Researchers at Texas A&M University have found that the presence of a fossilized organic substance called kerogen plays a vital role in how easily carbon dioxide can travel through shale reservoirs.
Why is this important?
Injecting carbon dioxide into shale reservoirs accomplishes two critical results. The action stores an unwanted greenhouse gas safely underground and also improves the flow of oil and gas within the shale rock for recovery by the petroleum industry. However, less carbon dioxide is going into these reservoirs for storage, and the massive quantity of oil and gas recovered is still far lower than predicted.
“Models used to predict carbon dioxide movement through formations are inaccurate because most simulations are focused on limited information: the properties of shale,” said Dr. Maria Barrufet, a professor in the Harold Vance Department of Petroleum Engineering. “We need a realistic forecast that includes carbon dioxide interaction with reservoir fluids, materials and environments. We cannot neglect the other facets in the mix.”
Shale reservoirs are mainly formed with layered shale, a dense rock containing tiny pores similar in diameter to a human hair. Sandwiched between these layers, often hundreds of miles wide, are millions of pockets of inorganic minerals such as clay, quartz and pyrite, along with an organic mineral called kerogen. Since shale properties are relatively well known, Barrufet and her team considered this complex combination of inorganic and organic materials when tackling the mystery of reduced storage and flow.Results of their lab tests, published online in Applied Energy, showed that kerogen could not absorb carbon dioxide quickly, so it reduced the effectiveness of injection processes.
Kerogen is an abundant source of fuel, from its first stage of development as loosely packed peat on the Earth’s surface to deep underground where it bakes into its final stage as solidified coal. In a shale reservoir, kerogen is compressed by the layered rock and slowly oozes out oil molecules that seep into the surrounding shale and inorganic minerals. Petroleum companies fracture the dense shale to create channels where the oil can flow. Still, fracturing alone does not always speed recovery. Oil molecules react to the pressure changes and temperatures within the reservoir and can switch from a liquid state to a gas state and back again. This phase change behavior hampers flow.
“Unlike conventional reservoirs where rock pore sizes easily allow fluid flow, pores sizes in shale are only slightly larger than the oil molecules,” Barrufet said. “These confined molecules feel like prisoners and want to escape. If you fracture a space containing these trapped molecules, you suddenly change the pressure from high to low in that space. There will be a rush for the exit as the pressure releases, but the two phases, liquid and gas together, will compete with each other and block the door.”
Over the years, testing with shale core samples showed that carbon dioxide would move quickly in fractured shale rock. When injected, carbon dioxide improves the flow of oil and gas by pushing these molecules out of the rock and into fracture channels. However, not much attention was paid to how well carbon dioxide traveled through organics like kerogen.

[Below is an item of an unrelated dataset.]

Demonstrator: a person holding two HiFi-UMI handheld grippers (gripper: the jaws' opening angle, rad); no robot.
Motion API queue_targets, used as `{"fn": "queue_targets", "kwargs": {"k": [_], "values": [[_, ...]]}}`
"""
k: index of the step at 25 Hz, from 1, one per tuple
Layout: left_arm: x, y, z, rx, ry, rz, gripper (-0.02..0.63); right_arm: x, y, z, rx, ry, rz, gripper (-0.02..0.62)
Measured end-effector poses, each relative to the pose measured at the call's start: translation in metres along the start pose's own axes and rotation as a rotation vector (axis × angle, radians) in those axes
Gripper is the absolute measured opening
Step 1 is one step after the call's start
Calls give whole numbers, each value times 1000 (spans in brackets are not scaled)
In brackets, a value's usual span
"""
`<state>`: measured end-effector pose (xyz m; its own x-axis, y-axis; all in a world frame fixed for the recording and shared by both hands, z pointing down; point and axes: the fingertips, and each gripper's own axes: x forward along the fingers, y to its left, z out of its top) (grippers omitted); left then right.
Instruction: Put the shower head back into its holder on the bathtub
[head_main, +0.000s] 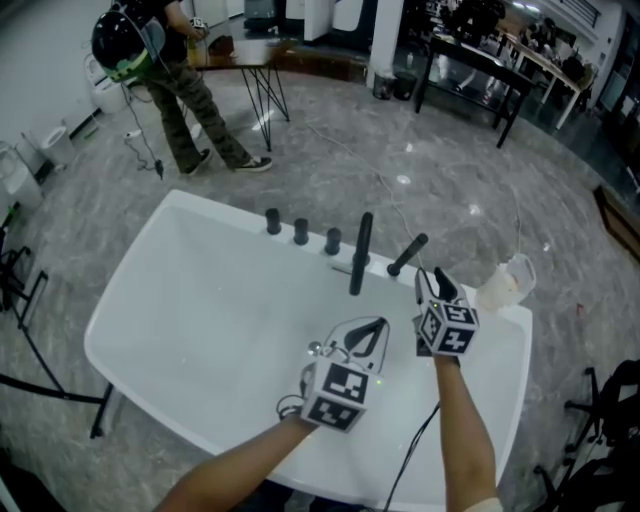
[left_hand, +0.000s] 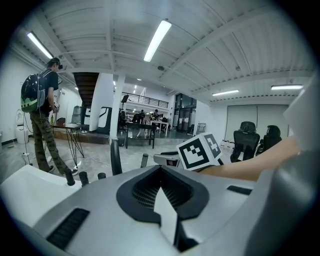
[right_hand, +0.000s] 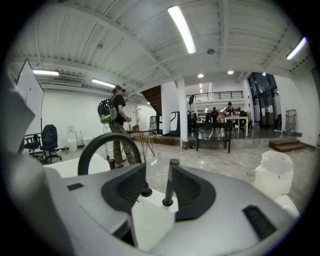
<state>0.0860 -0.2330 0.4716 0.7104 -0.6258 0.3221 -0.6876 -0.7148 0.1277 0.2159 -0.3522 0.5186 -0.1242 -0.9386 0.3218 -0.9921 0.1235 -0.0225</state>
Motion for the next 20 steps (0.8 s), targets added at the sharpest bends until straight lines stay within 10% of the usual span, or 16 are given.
{"fn": "queue_targets", "kwargs": {"k": [20], "values": [[-58,-107,37,14,-48,11,5,-208,44,78,-61,-116,131,48]]}}
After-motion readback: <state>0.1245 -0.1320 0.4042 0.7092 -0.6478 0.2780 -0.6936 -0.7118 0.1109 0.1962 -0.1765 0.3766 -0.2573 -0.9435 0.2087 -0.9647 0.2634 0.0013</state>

Barrufet’s research team used shale core samples, cut pieces of rock one and a half inches in diameter, and approximately six inches tall for their experiments. Pockets of kerogen were embedded in the center of these cores before the samples were saturated with oil. The cores were inserted in tubes packed with glass beads to simulate fractured shale channels and then injected with carbon dioxide using the two leading industry methods: core flooding and huff and puff.Modeling the lab experiment results found a critical behavior pattern: oil-saturated organic matter acted as a barrier. That is, the kerogen would not allow a high-pressure application of carbon dioxide to move through it easily. Yet, results also showed that when pressures were kept up over an extended time, the kerogen slowly absorbed the greenhouse gas.
“It is the difference of ‘huff and puff’ to ‘huff and huff,’” Barrufet explained. “In many field applications, carbon dioxide is injected, a ‘huff,’ and then pressure is reduced, a ‘puff,’ to allow production to resume. A continuous pressure injection, known as core flooding, is a ‘huff and huff.’ But there also needs to be an extended soak time under this pressure, to take advantage of the slow fluid movement within kerogen. A waiting period allows the organic minerals to soak up the injected gas, which eventually displaces the oil and increases recovery.”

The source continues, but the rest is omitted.